Secured vs. Unsecured Personal Loans

The number of options when it comes to loans is simply staggering. Banks and financial institutions are offering different kinds of loans to cater to customers’ needs and wants; this is why finding the right loan according to our needs and preferences is so easy these days. There are two main types of personal loans: secured personal loans and unsecured personal loans.

Secured personal loans are loans backed by tangible assets placed as collateral. Homeowner loans, mortgage loans, and auto loans are all examples of secured personal loans; these loans are backed by assets such as a house or a car, which means the bank is baring less risk in the process.

Secured quick personal loans offer tons of advantages. For example, the interest rates for secured personal loans are often substantially lower than those of unsecured personal loans; the collateral functions as added guarantee for the bank, reducing the risk factor and making it viable to charge you the lower interest rate. You can also get a secured personal loan easily with the right asset as collateral.

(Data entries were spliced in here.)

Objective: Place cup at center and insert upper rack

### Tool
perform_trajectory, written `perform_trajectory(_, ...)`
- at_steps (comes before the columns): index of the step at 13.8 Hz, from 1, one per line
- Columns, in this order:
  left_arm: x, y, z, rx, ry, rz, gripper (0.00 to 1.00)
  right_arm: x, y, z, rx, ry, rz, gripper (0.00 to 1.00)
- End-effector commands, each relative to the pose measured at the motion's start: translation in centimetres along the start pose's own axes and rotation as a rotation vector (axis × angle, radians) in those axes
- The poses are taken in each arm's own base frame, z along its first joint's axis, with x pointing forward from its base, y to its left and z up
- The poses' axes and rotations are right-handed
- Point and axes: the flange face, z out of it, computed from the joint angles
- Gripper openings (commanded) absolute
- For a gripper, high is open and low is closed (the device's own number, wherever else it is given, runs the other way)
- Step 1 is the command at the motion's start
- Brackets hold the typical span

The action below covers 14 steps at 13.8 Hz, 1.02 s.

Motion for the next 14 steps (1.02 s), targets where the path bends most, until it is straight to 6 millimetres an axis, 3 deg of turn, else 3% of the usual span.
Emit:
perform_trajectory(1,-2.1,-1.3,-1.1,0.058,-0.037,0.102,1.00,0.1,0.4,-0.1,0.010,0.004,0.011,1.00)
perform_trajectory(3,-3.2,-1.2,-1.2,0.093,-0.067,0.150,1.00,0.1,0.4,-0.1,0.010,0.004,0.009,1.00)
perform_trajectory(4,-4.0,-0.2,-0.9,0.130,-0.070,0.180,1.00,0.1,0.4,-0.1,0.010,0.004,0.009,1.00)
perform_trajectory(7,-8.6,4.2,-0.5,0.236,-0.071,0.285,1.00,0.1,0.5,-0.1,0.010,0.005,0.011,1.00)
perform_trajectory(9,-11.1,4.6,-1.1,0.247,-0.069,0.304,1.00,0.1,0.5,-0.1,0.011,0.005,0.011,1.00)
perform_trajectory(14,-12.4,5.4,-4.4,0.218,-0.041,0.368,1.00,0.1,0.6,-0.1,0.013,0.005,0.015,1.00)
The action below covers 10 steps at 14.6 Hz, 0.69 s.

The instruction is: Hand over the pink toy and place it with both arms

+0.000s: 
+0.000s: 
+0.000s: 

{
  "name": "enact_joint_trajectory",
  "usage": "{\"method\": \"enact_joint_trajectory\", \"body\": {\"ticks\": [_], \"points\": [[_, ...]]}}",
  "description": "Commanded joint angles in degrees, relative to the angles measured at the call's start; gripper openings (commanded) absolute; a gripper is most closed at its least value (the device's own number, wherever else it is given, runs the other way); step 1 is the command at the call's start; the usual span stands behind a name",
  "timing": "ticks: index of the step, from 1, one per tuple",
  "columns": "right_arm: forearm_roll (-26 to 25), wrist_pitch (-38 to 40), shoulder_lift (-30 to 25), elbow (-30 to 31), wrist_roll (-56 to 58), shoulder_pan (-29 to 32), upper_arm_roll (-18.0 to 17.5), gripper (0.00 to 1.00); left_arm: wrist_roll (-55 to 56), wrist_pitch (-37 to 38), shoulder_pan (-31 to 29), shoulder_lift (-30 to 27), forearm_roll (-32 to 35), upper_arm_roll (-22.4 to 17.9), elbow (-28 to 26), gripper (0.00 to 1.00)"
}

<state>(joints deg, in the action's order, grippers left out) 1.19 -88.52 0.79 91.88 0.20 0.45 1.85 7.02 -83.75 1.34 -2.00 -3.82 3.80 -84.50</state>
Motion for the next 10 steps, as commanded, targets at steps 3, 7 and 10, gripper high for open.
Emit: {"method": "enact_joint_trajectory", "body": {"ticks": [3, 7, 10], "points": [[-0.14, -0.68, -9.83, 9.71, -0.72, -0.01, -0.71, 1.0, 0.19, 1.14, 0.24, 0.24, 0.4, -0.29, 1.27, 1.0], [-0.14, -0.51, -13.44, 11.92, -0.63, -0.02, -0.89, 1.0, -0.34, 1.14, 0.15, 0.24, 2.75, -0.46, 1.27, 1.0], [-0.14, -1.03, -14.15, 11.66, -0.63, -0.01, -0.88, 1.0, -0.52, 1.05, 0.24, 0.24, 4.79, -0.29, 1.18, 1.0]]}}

Unsecured personal loans, on the other hand, are not backed by assets. Instead, the bank reviews your personal finance and credit history closely to determine if you have the ability to repay the loan when given. Naturally, the bank must cope with higher risks in the process, resulting in the higher interest rate and other charges.

However, you don’t have to own an asset to get the financing you need. If you simply need extra funding for your home improvement project, for example, you can take out a personal loan for financing the project without having to place your house as collateral.

Your assets will also remain on the safe side at all times. Since the loans are not backed against your assets, the bank cannot take them by force if you fail to repay your debts accordingly. You can remain protected throughout the loan term.

Now that you know the difference and advantages of these two major types of personal loans, you can decide the best one to use according to your personal financial state.